I had similar issues recently. Can you try this:
library(devtools)
install_git("https://github.com/trestletech/shinyTable")
when I run the introductory code in R,
require(RSelenium)
remDr <- remoteDriver(remoteServerAddr = "localhost", port = 4444, browserName = "chrome")
remDr$navigate("http://www.google.com")
I get the error
Invalid call to server. Please check you have opened a browser.
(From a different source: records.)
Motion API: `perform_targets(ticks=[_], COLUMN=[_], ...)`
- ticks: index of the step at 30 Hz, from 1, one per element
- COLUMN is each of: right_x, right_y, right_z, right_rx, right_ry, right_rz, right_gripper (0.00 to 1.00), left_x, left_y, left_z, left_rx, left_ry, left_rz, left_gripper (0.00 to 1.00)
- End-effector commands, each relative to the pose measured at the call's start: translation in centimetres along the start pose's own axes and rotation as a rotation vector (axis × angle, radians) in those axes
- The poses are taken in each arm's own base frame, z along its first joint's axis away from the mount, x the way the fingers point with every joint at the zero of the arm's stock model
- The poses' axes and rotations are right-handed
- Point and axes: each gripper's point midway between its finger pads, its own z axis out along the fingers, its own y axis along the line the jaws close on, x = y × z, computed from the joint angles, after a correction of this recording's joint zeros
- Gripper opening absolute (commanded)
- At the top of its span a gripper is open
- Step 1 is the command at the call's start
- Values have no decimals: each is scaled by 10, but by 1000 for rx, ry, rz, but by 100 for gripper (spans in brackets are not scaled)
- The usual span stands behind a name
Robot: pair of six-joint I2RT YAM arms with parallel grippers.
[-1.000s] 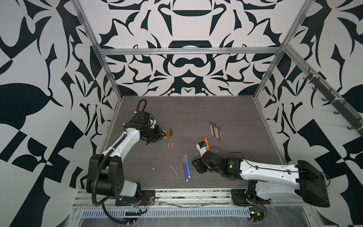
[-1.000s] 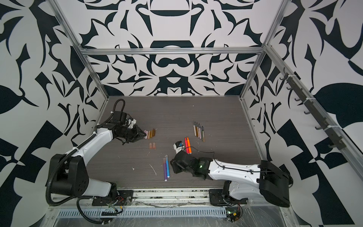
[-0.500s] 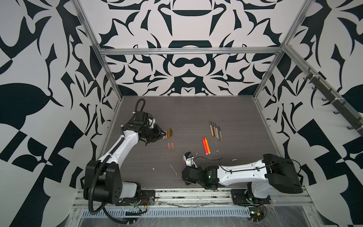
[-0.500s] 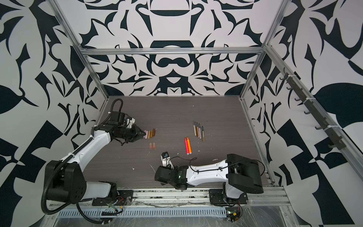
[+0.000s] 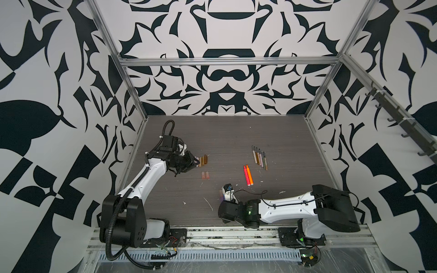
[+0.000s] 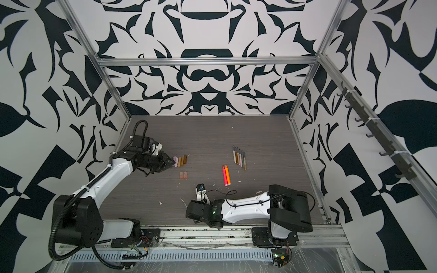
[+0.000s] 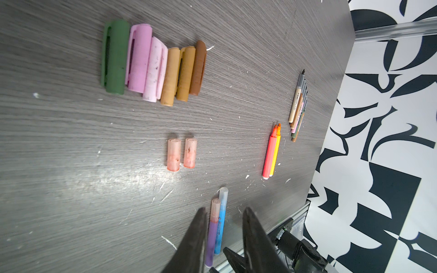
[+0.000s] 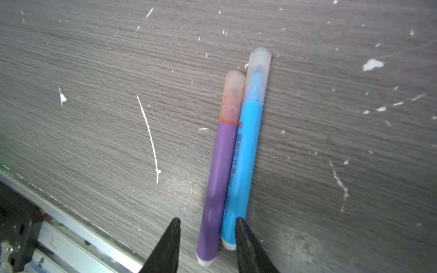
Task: Remove pen caps from pens
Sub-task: Pick up the pen from the bottom-center of the table.
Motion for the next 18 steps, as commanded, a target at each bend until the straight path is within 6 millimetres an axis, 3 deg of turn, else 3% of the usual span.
perform_targets(ticks=[1,18], right_x=[-6,2], right_y=[14,14], right_z=[-5,7], right_rx=[-34,10], right_ry=[-3,75], right_rz=[26,31], right_gripper=[41,39], left_x=[2,3], left_y=[-1,0], left_z=[-3,-9], left_rx=[9,15], left_ry=[7,1], left_rz=[-1,0], left_gripper=[30,30])
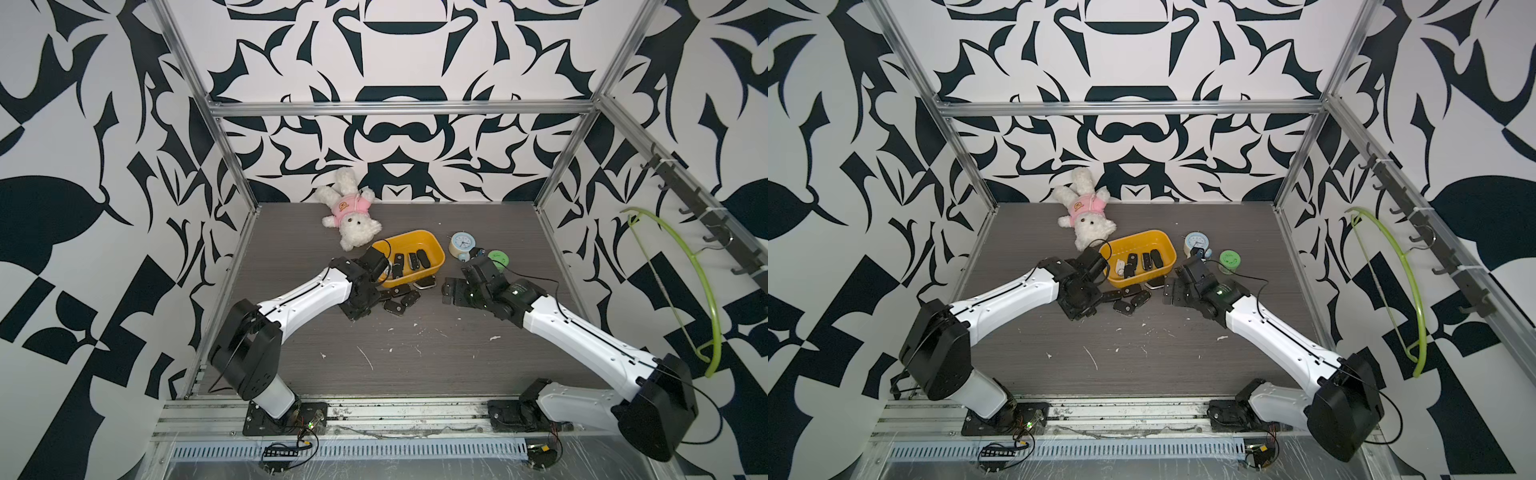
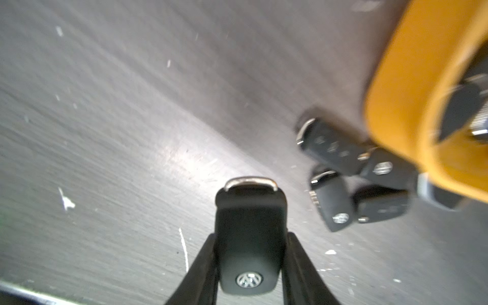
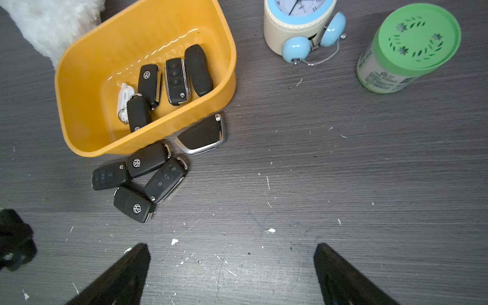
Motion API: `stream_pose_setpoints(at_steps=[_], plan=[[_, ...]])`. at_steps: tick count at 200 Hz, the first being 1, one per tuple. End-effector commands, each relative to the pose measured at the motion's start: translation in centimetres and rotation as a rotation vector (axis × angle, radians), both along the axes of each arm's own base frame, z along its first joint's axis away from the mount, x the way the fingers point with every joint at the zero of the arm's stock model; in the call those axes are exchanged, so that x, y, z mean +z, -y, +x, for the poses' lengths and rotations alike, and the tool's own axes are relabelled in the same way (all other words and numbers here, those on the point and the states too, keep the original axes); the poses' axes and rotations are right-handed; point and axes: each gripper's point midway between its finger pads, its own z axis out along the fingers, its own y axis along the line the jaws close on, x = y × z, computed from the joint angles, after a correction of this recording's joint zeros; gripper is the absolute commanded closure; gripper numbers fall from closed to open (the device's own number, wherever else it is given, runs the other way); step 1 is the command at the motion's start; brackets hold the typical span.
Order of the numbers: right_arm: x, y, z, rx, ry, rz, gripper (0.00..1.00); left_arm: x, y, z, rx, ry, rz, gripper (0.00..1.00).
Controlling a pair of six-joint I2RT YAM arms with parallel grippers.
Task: Place the car key into the storage box
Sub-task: Pick up the car key from the center of the board, then place the car key in the storage box.
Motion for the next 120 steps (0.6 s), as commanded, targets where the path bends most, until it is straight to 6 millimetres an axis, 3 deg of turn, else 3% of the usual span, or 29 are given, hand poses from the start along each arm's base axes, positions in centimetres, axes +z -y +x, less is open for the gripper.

Error in queryRD(paste0(serverURL, "/session/", sessionInfo$id, "/url"), :
sessionInfo() :
R version 3.1.2 (2014-10-31)
Platform: x86_64-w64-mingw32/x64 (64-bit)
locale:
[1] LC_COLLATE=English_United States.1252
[2] LC_CTYPE=English_United States.1252
[3] LC_MONETARY=English_United States.1252
[4] LC_NUMERIC=C
[5] LC_TIME=English_United States.1252
attached base packages:
[1] stats graphics grDevices utils datasets methods base
other attached packages:
[1] RSelenium_1.3.5 XML_3.98-1.1 RJSONIO_1.3-0 RCurl_1.95-4.5
[5] bitops_1.0-6
loaded via a namespace (and not attached):
[1] caTools_1.17.1 tools_3.1.2
I added the line
remDr$open()
between the remoteDriver assignment and the remDr$navigate() command, in addition to editing the system path, and was able to achieve success.